Adult Spirituality Group Notes (6/6/10)

We discussed the last two chapters today:
1. "Who Are Those Christians?" (p. 219)
- This chapter discussed the messiness we call religion. The author described a number of Christian versions in the modern world. Choosing a church today is kind of like the blithering variety of choices offered in sex ed classes, e.g., rhythm method, condoms, or virginity 'til 33. It is necessary to enter a version of the Christian paradigm when one commits to a new church. Many new church goers are going towards religious extremism to simplify the multiple paradigm complexity of modern choices.

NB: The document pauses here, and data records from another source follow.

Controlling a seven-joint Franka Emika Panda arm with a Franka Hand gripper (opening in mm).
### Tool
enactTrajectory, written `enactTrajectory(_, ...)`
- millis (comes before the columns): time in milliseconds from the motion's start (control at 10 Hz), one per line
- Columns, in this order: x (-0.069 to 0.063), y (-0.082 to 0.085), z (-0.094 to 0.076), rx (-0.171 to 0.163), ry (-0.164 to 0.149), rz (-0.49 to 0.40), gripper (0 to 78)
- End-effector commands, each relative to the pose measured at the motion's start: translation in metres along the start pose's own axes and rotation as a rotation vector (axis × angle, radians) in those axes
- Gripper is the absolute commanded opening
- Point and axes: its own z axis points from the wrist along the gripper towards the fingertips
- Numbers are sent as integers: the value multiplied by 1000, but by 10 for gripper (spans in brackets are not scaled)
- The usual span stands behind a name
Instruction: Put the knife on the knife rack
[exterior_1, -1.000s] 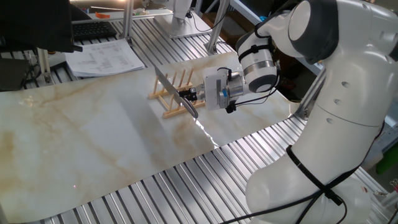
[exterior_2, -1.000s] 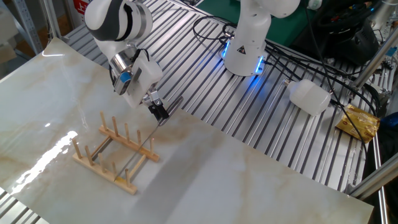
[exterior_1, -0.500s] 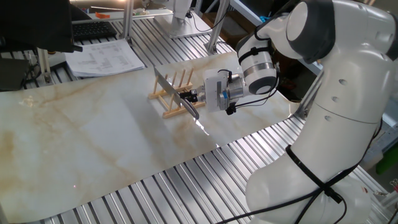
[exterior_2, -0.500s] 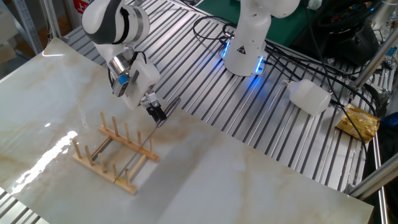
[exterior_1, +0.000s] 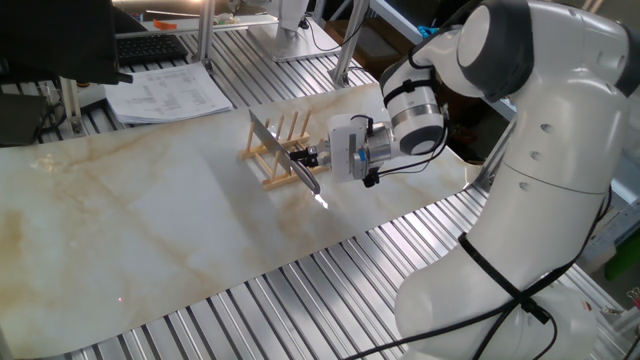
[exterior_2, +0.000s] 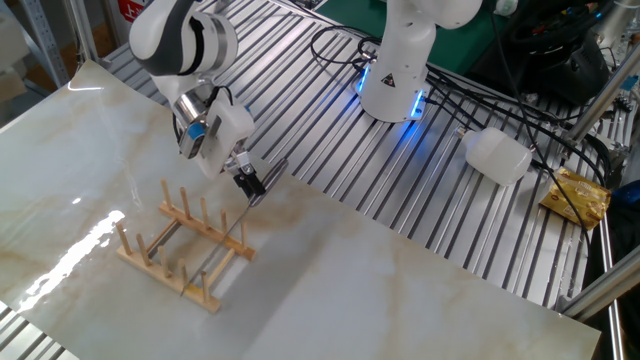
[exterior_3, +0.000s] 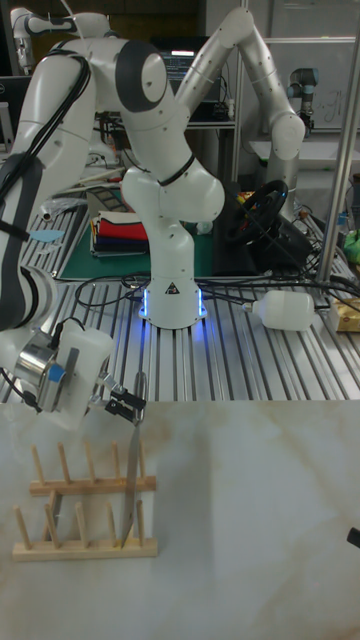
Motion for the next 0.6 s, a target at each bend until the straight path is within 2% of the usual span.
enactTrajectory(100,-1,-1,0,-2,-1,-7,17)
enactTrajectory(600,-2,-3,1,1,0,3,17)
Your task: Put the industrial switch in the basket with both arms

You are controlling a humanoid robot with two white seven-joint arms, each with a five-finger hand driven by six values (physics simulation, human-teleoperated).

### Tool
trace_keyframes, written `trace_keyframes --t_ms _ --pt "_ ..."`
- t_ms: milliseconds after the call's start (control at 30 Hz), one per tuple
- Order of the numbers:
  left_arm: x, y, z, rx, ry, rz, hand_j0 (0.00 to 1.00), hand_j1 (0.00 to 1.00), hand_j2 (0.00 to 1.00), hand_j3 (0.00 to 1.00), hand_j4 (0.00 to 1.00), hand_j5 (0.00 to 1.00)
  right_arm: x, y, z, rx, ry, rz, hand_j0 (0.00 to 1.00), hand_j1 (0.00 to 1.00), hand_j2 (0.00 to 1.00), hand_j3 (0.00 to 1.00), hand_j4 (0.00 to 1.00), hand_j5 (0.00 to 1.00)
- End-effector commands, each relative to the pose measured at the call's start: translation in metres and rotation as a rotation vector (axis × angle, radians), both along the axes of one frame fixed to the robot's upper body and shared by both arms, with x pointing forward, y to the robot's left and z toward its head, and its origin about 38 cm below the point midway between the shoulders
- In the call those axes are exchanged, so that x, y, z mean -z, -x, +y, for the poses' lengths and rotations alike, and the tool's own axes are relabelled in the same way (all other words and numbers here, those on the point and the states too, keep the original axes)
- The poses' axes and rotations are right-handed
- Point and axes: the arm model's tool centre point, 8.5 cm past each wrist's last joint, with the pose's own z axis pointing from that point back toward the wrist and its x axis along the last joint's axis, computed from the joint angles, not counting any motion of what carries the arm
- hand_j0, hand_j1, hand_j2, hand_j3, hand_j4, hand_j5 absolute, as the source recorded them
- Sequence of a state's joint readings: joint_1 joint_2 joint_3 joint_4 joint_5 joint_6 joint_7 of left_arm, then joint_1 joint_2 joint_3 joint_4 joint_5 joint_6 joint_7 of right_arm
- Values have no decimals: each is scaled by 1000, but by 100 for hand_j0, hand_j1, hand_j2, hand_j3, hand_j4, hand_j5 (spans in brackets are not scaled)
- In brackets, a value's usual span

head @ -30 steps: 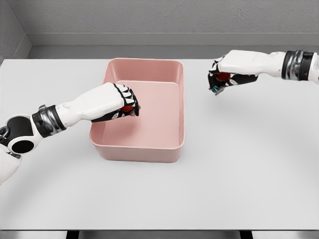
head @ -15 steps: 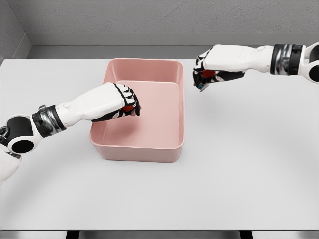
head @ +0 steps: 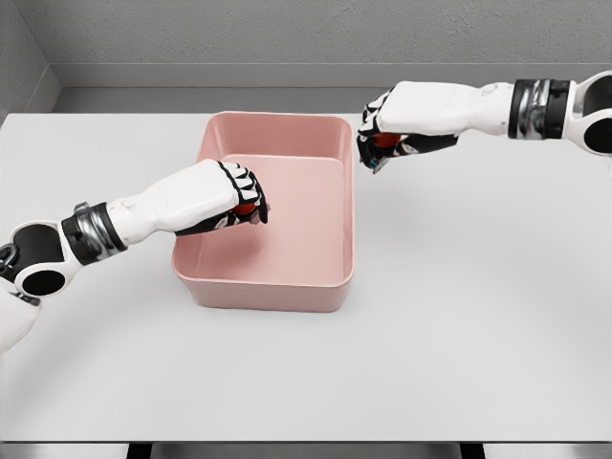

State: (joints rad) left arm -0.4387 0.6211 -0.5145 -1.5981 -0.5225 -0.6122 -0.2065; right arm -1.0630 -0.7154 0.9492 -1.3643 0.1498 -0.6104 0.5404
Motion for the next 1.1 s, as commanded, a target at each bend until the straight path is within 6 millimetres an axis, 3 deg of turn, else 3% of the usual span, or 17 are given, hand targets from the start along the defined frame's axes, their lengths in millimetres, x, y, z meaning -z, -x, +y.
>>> trace_keyframes --t_ms 0,1067 --pt "-1 0 1 -2 6 2 43 43 43 43 43 43 -1 0 0 1 -6 2 39 39 39 39 39 39" --pt "-2 0 1 -2 9 -2 42 42 42 42 42 42 -6 3 11 -30 -9 -8 39 39 39 39 39 39"
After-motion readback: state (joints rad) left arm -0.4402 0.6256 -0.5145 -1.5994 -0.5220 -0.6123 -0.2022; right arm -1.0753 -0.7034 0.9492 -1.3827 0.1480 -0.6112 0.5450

2. "At The Hinge Of History: Post Modernity" (p. 226)
-Modern technology embraces individuality, whereas post-modern converts re-seek community.
-On p. 229, is a interesting quote. "Modernity turned Christianity, a religion of grace, into a religion of good works and achievement. I don't mean, of course, that Thomas Jefferson himself did this. I do mean that the attempt to accommodate Christianity to modernity did. Spirituality, with its faith in the miraculous and mysterious, was lost or repressed. The end result was thin fare, a moral code without transformative power. It is religion as obligation, but lacking much in the way of motivation or motivating power."

** Our next book, "God Laughs and Prays", by David James Duncan will be delivered, probably by this Friday.